Summary: Purpose: The aim of this study was to evaluate the usefulness of multislice magnetic resonance spectroscopic imaging (MRSI) in combination with tissue segmentation for the identification of the epileptogenic focus in neocortical epilepsy (NE).

Methods: Twenty patients with NE (10 with MRI-visible malformations, 10 with normal MRI) and 19 controls were studied. In controls, N-acetylaspartate NAA/Cr and NAA/Cho of all voxels of a given lobe were expressed as a function of white matter, and thresholds were determined by calculating the 95% prediction intervals (PIs) for NAA/Cr and NAA/Cho. Voxels with NAA/Cr or NAA/Cho values less than the 95% PI were defined as “pathological.” Z-scores were calculated. Depending on the magnitude of those z-scores, we used two different methods (score-localization or forced-localization) to identify in a given subject the lobe with the highest percentage of pathological voxels, which was supposed to represent the epileptogenic lobe.

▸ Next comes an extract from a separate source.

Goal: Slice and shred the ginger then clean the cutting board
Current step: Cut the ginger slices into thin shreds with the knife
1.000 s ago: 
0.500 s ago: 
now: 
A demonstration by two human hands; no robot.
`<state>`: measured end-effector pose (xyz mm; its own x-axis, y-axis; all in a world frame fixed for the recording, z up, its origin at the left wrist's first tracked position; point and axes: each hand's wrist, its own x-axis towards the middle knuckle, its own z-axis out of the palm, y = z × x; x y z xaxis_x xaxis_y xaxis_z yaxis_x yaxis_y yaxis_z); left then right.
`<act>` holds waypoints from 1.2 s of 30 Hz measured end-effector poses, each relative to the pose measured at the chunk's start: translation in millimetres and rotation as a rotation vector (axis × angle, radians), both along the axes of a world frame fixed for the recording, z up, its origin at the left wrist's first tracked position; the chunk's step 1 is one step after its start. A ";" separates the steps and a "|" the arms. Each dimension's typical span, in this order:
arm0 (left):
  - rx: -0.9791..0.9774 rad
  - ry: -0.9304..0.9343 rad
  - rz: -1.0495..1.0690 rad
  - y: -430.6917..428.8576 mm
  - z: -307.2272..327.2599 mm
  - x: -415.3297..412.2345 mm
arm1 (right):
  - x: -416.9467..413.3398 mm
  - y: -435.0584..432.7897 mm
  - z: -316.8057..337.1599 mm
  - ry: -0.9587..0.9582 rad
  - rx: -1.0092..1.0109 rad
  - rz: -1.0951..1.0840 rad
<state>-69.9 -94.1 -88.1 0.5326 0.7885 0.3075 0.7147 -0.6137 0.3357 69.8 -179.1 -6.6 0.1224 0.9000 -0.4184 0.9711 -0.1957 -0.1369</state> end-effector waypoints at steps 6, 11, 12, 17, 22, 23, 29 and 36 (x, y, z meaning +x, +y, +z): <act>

Results: MRSI correctly identified the lobe containing the epileptogenic focus as defined by EEG in 65% of the NE patients. MRSI localization of the focus was correct in 70% of the patients with an MRI-visible malformation and in 60% of the patients with normal MRI. Of the patients, 15% had metabolically abnormal brain regions outside the epileptogenic lobe, and 35% of the patients had evidence for secondary hippocampal damage.

Conclusions: MRSI may be helpful for the identification of the epileptogenic focus in NE patients, even in NE with normal MRI.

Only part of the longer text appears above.